_Directions for this task_: Lines containing the word "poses" are the ones to copy from the records below.

Saved entries
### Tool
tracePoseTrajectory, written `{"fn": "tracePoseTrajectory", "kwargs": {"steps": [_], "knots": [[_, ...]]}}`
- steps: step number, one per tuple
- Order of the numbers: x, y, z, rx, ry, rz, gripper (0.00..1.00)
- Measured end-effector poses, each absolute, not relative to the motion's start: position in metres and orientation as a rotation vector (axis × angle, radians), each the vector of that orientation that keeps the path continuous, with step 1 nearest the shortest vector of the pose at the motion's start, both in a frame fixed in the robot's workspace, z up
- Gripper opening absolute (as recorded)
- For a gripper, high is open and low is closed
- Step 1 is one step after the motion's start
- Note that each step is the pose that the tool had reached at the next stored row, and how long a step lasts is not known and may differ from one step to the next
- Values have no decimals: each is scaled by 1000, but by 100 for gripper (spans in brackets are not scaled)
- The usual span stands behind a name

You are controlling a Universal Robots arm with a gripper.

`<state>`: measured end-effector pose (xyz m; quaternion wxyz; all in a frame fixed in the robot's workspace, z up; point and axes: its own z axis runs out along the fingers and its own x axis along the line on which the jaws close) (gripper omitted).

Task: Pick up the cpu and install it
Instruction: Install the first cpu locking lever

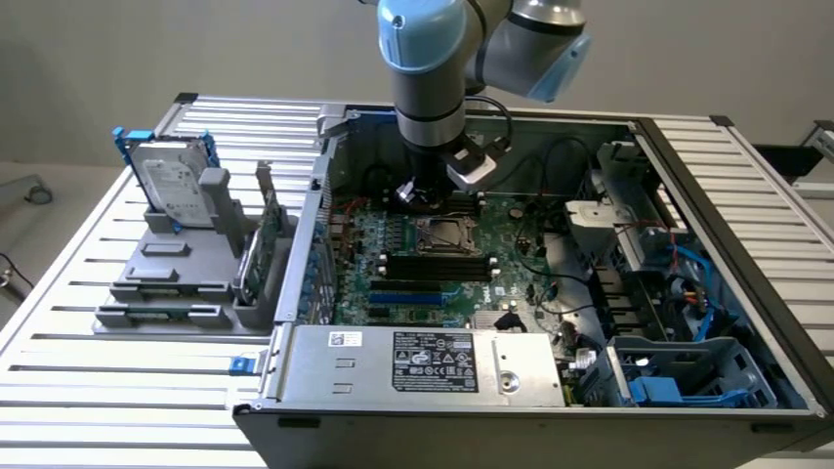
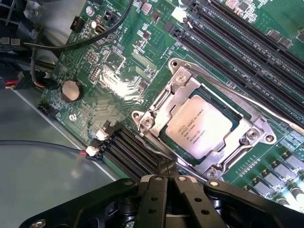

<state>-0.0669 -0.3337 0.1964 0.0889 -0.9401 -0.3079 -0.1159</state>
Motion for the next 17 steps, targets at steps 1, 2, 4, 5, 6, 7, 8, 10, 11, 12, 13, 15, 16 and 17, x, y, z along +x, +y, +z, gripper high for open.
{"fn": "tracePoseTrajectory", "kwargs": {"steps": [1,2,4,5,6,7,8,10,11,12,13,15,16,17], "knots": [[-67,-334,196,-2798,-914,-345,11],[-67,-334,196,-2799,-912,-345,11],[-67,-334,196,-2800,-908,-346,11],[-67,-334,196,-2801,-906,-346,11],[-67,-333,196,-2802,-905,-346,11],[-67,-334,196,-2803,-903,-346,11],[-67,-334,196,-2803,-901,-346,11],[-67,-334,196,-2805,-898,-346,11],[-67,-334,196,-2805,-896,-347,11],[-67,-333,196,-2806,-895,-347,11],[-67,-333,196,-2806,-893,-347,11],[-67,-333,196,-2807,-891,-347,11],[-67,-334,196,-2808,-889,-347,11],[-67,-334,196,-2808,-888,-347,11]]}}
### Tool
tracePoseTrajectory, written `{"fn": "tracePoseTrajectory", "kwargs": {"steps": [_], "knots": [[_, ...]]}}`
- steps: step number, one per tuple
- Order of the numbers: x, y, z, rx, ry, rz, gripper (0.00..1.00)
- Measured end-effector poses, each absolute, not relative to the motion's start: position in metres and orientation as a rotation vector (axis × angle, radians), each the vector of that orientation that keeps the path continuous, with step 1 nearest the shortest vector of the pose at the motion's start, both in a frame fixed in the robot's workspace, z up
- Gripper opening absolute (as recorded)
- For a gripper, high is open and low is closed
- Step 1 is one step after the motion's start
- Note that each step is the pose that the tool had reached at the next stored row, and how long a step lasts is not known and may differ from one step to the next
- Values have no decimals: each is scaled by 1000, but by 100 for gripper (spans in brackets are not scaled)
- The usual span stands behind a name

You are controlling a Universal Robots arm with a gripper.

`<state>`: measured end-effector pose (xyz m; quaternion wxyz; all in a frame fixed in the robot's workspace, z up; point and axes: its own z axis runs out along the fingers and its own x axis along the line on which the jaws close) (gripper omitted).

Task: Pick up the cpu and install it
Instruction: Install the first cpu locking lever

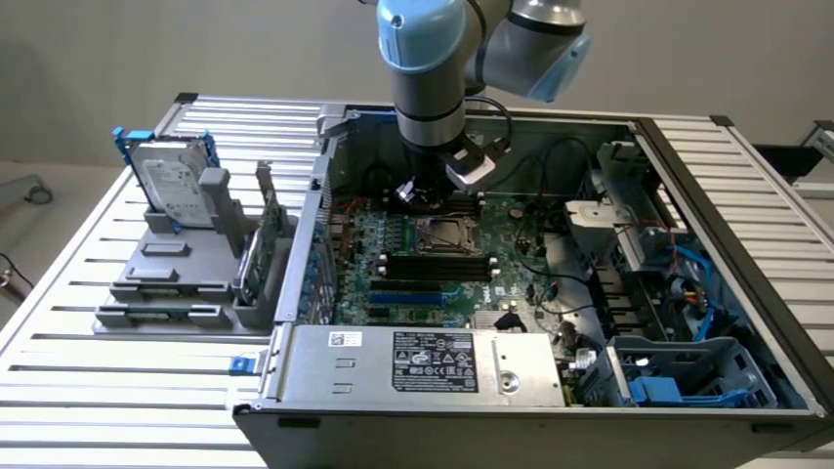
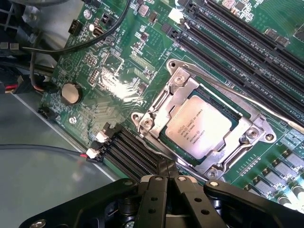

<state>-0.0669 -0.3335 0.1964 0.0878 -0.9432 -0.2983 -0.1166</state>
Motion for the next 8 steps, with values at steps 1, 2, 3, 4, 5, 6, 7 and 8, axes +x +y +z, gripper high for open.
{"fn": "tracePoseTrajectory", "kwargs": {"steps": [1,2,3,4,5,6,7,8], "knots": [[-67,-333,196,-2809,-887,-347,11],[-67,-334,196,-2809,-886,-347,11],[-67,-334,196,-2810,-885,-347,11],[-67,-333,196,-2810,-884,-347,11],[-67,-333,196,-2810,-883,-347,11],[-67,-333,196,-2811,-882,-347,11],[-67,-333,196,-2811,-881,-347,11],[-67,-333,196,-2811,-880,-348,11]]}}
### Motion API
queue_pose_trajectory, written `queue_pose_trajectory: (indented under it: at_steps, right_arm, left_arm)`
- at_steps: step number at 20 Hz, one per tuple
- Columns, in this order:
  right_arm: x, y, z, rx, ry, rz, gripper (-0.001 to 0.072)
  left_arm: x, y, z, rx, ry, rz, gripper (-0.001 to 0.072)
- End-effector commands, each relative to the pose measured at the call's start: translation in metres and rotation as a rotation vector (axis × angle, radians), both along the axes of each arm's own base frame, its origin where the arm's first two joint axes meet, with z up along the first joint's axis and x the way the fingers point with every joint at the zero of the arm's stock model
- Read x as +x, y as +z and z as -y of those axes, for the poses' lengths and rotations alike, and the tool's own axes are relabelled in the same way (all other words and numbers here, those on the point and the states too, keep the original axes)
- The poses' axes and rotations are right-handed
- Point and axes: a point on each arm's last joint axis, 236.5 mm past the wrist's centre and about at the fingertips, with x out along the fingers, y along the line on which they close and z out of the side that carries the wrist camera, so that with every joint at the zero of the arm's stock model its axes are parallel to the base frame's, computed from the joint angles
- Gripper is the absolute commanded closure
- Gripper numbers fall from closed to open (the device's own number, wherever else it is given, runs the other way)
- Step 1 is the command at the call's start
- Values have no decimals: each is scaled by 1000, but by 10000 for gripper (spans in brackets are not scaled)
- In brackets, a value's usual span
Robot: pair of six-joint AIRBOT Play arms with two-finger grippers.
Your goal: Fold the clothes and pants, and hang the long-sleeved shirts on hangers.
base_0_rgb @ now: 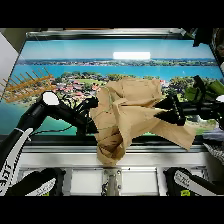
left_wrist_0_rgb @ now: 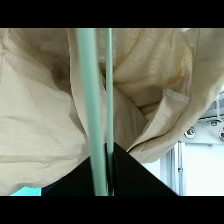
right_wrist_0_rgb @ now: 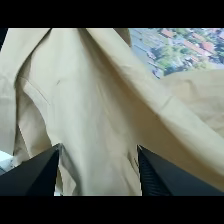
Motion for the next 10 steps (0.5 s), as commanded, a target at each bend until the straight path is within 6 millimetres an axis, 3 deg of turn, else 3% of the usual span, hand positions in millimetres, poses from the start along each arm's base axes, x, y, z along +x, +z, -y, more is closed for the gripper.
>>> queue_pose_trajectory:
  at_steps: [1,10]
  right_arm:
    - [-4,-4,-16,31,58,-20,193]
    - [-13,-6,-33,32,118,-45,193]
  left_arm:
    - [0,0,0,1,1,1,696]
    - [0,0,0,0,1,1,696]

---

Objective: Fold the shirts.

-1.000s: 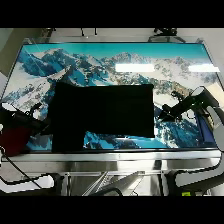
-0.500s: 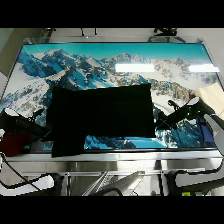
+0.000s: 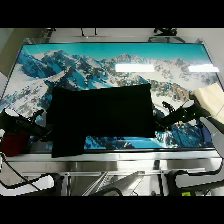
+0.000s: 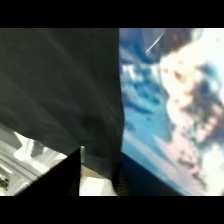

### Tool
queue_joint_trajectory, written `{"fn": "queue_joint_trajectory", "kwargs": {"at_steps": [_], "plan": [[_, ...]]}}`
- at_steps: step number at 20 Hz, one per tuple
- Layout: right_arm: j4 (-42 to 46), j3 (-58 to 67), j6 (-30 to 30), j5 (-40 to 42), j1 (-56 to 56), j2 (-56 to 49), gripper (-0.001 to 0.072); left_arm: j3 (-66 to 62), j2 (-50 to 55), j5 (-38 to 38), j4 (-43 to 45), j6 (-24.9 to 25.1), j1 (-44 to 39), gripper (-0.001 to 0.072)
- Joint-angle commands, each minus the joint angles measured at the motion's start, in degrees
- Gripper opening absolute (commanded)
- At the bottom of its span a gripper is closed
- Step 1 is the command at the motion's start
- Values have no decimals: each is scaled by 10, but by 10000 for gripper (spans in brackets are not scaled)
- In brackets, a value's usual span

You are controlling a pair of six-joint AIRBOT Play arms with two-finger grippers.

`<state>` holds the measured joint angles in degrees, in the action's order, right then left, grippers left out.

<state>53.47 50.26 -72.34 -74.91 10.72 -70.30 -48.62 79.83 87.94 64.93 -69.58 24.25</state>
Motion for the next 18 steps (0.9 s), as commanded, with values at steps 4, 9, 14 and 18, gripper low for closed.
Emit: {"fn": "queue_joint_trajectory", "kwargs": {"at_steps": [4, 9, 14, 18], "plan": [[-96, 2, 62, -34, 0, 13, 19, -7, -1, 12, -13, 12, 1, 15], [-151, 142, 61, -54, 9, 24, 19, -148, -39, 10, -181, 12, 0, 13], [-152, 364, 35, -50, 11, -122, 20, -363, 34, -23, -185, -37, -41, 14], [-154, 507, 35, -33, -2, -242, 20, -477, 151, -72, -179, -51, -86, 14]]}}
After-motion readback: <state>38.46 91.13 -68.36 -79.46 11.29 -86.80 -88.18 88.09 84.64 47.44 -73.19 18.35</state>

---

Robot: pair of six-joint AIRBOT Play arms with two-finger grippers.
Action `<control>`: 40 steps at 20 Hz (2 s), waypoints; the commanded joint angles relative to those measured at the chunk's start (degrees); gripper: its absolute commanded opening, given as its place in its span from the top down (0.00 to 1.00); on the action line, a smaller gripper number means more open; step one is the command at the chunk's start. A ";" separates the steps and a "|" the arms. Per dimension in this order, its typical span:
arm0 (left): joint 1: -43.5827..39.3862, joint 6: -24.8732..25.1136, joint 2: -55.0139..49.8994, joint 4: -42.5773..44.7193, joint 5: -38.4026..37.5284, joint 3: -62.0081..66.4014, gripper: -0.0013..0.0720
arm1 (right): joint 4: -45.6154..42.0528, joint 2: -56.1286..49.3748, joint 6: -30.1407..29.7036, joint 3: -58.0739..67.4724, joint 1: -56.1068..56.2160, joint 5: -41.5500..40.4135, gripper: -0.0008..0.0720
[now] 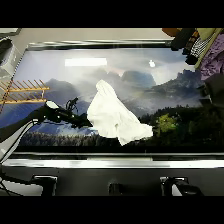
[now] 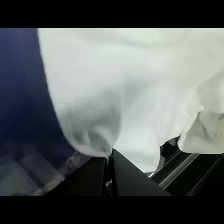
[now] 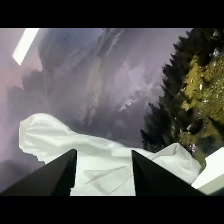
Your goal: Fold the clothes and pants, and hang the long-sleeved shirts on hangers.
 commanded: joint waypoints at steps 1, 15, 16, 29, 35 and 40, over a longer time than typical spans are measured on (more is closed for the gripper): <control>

_Task answer_:
- Measured end-effector poses, each absolute, not relative to the motion's start: position in metres and orientation as a rotation vector (axis × angle, radians), each the vector of that orientation that keeps the path continuous, with step 1 nearest the shortest vector of the pose at the motion's start, both in a frame fixed in the robot's workspace, z up
- Measured end-effector poses, each absolute, not relative to the motion's start: position in metres and orientation as a rotation vector (axis × angle, radians), each the vector of that orientation that keeps the path continuous, with step 1 nearest the shortest vector of the pose at the motion's start, both in a frame fixed in the robot's workspace, z up
- Read x as +x, y as +z and z as -y of those axes, for the poses' lengths and rotations alike, and the tool's own axes are relabelled in the same way (all other words and numbers here, those on the point and the states too, keep the original axes)
- The poses' axes and rotations are right-handed
Motion for the next 10 steps (0.5 s), as commanded, a target at each bend until the straight path is within 6 millimetres an axis, 3 deg of turn, else 3% of the usual span, hand positions in millimetres, poses from the start along each arm's base axes, x, y, z along +x, +z, -y, more is closed for the gripper.

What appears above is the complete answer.